[Exercise prompt]: Check every line of the material below, and show those that contain "camera".

[Task inputs]:

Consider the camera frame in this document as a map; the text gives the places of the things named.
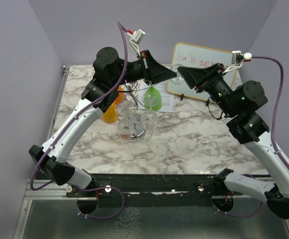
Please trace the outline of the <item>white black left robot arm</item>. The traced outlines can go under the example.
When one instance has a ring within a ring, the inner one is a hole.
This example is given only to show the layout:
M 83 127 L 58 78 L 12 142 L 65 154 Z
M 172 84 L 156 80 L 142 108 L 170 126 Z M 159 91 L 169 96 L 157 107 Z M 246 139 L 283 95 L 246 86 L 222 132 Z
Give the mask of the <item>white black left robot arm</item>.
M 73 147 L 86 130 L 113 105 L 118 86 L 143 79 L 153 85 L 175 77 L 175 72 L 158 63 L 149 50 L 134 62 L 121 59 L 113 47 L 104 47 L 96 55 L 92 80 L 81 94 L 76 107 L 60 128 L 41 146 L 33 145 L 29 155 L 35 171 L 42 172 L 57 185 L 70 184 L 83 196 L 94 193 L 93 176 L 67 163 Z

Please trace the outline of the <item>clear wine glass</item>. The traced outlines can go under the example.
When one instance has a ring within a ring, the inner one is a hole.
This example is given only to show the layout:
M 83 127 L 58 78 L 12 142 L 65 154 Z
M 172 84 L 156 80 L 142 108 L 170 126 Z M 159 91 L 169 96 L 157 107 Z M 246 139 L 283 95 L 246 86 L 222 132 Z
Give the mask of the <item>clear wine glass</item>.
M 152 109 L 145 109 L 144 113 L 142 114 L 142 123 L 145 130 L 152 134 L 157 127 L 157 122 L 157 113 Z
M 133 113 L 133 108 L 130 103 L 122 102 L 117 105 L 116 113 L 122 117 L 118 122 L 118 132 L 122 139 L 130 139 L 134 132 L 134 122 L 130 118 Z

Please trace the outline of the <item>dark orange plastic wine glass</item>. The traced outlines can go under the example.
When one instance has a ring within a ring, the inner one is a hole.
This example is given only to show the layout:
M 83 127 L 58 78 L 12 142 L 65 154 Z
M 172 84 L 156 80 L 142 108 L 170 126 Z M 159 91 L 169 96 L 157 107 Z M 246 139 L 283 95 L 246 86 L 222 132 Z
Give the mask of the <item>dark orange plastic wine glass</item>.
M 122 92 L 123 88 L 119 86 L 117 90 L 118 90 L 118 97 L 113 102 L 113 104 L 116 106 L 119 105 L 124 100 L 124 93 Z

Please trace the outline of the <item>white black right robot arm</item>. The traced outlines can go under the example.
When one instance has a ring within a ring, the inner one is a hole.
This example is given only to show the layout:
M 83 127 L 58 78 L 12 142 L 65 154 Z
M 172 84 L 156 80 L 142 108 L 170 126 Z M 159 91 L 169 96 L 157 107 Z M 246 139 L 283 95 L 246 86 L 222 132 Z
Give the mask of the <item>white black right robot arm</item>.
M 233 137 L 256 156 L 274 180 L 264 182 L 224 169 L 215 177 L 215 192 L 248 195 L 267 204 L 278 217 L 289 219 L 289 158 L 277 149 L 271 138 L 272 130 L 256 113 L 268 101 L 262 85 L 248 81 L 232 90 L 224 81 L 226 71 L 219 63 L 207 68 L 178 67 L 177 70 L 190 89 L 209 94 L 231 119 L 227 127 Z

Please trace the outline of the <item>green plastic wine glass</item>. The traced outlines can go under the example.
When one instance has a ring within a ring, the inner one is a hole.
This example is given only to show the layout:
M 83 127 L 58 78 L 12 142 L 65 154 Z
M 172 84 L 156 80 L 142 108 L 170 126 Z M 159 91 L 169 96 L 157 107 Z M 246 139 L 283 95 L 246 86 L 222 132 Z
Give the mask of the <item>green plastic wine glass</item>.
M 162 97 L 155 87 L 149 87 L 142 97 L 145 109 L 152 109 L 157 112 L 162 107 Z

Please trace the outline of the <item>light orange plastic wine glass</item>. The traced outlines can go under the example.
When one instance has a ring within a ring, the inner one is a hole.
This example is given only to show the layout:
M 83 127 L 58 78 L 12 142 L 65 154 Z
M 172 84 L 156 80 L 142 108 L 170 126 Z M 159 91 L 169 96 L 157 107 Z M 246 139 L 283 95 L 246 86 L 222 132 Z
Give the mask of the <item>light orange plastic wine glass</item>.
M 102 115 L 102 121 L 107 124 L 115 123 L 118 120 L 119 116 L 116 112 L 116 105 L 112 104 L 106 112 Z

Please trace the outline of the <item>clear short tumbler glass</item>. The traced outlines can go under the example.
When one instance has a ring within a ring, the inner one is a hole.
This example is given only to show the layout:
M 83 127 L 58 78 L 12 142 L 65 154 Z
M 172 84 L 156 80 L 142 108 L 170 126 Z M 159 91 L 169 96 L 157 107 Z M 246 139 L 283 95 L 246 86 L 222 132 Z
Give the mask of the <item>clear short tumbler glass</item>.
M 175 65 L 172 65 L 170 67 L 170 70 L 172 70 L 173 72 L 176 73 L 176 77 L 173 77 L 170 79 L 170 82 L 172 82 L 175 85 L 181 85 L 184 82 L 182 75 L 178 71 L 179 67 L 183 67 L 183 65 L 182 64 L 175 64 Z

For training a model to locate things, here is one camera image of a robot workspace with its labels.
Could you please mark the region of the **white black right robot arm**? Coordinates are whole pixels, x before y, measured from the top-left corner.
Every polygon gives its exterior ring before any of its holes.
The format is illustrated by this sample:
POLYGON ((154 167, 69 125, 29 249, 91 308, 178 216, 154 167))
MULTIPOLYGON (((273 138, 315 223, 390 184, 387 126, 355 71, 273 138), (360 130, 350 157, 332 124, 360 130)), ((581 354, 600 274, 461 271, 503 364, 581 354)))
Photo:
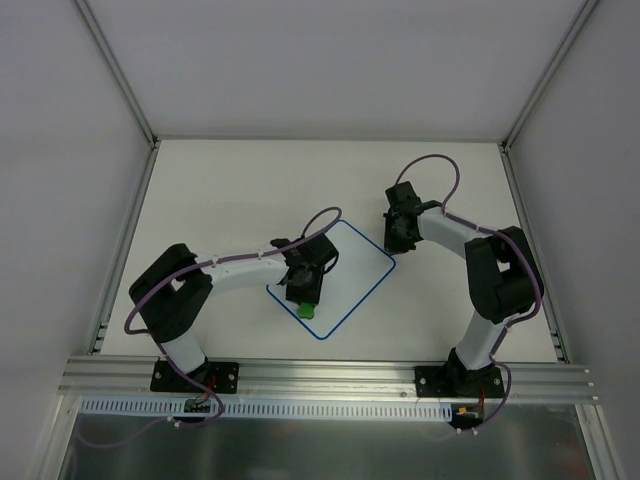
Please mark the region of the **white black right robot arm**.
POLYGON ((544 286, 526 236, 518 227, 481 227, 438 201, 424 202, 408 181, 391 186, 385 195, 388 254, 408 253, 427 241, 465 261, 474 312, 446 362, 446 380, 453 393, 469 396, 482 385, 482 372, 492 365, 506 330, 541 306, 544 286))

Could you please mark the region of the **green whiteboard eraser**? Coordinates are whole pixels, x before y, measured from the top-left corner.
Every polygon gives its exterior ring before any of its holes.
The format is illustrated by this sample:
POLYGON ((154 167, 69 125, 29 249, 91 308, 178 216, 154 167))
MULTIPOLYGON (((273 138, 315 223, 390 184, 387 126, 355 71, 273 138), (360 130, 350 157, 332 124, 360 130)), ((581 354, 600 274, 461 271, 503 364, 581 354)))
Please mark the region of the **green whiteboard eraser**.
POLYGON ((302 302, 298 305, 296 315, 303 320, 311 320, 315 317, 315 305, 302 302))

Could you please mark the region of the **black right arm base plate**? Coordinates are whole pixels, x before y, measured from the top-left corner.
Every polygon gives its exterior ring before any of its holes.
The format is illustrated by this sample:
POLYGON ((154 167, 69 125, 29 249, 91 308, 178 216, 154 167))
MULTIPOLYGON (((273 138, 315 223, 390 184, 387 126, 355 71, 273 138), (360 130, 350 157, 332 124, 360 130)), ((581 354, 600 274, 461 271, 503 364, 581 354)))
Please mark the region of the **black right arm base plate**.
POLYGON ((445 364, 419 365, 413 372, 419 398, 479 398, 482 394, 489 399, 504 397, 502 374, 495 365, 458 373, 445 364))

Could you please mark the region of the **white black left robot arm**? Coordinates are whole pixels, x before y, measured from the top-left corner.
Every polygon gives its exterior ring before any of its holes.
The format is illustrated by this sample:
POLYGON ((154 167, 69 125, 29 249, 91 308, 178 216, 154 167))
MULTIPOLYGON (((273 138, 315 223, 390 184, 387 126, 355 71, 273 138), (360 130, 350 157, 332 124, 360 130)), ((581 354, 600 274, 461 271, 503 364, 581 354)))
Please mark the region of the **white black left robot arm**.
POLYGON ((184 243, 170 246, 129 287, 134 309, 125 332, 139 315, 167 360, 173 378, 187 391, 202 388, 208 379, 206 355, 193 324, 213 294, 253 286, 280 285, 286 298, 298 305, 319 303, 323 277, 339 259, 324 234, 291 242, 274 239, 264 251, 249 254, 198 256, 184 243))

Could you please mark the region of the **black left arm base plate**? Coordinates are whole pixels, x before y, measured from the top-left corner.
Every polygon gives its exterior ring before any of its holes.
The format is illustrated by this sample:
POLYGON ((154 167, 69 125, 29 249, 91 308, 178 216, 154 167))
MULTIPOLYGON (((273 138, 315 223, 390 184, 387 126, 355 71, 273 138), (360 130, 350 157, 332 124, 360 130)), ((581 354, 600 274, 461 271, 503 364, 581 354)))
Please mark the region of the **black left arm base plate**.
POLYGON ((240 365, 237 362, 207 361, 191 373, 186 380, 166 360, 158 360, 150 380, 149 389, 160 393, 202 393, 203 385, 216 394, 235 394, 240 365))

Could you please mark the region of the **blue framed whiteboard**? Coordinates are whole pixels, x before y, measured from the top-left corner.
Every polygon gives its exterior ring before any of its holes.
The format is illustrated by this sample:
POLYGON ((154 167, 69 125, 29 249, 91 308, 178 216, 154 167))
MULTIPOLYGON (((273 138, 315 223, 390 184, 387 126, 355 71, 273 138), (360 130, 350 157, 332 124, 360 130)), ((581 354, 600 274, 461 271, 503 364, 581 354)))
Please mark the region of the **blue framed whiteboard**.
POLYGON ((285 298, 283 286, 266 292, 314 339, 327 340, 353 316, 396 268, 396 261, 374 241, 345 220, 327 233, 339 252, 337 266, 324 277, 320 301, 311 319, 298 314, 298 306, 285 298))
--
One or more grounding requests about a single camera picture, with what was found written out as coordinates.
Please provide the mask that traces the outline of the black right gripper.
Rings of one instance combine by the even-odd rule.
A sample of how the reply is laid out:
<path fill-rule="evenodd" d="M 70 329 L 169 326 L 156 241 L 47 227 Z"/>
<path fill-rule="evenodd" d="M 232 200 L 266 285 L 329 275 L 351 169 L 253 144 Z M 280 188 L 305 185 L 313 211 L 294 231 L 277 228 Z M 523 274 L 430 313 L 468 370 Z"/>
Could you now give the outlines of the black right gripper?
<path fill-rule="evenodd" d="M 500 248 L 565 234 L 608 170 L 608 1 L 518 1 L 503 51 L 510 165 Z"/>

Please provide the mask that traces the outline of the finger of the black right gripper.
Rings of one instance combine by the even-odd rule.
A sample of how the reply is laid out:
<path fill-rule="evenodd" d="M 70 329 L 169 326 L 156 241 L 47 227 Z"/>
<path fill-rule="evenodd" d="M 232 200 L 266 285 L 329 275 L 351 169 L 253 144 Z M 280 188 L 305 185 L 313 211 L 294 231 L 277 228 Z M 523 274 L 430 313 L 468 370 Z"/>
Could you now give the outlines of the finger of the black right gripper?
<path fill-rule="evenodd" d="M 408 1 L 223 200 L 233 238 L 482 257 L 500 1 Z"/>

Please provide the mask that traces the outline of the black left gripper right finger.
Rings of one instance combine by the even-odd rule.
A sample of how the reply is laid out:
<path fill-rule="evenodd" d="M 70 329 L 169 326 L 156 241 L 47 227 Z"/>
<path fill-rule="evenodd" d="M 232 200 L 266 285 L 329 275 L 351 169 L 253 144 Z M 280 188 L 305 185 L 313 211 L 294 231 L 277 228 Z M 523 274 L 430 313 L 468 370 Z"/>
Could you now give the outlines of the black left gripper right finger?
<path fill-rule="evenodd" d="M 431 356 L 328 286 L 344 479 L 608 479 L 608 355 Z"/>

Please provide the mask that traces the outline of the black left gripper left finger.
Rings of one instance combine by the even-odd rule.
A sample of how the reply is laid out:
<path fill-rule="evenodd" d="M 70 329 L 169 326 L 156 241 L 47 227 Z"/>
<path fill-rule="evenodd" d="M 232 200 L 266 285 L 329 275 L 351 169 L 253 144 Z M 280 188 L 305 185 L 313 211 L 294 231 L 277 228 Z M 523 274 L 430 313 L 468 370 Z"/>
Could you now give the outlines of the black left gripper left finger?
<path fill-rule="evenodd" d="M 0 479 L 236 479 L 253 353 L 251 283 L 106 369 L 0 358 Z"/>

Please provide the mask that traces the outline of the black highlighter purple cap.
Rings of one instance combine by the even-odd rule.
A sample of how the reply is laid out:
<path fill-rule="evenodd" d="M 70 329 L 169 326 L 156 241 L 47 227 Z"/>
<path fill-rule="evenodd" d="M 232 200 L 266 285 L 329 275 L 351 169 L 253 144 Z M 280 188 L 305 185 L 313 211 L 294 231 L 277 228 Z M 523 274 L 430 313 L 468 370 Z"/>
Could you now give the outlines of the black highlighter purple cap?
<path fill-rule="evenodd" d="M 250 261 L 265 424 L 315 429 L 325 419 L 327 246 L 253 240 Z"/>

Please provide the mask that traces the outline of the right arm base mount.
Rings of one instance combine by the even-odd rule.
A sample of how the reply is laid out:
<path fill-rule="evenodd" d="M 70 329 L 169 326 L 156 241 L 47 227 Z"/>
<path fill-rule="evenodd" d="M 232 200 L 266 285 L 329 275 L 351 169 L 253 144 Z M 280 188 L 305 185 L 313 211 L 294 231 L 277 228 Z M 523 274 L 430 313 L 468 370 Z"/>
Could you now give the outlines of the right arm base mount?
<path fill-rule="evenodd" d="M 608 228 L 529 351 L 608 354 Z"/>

[Result below]:
Consider the camera frame in this document as a map; the text gives the places of the things named.
For training a model to locate things, here is one camera image of a robot workspace with its labels.
One or more grounding requests about a single camera picture, with what was found written out as coordinates.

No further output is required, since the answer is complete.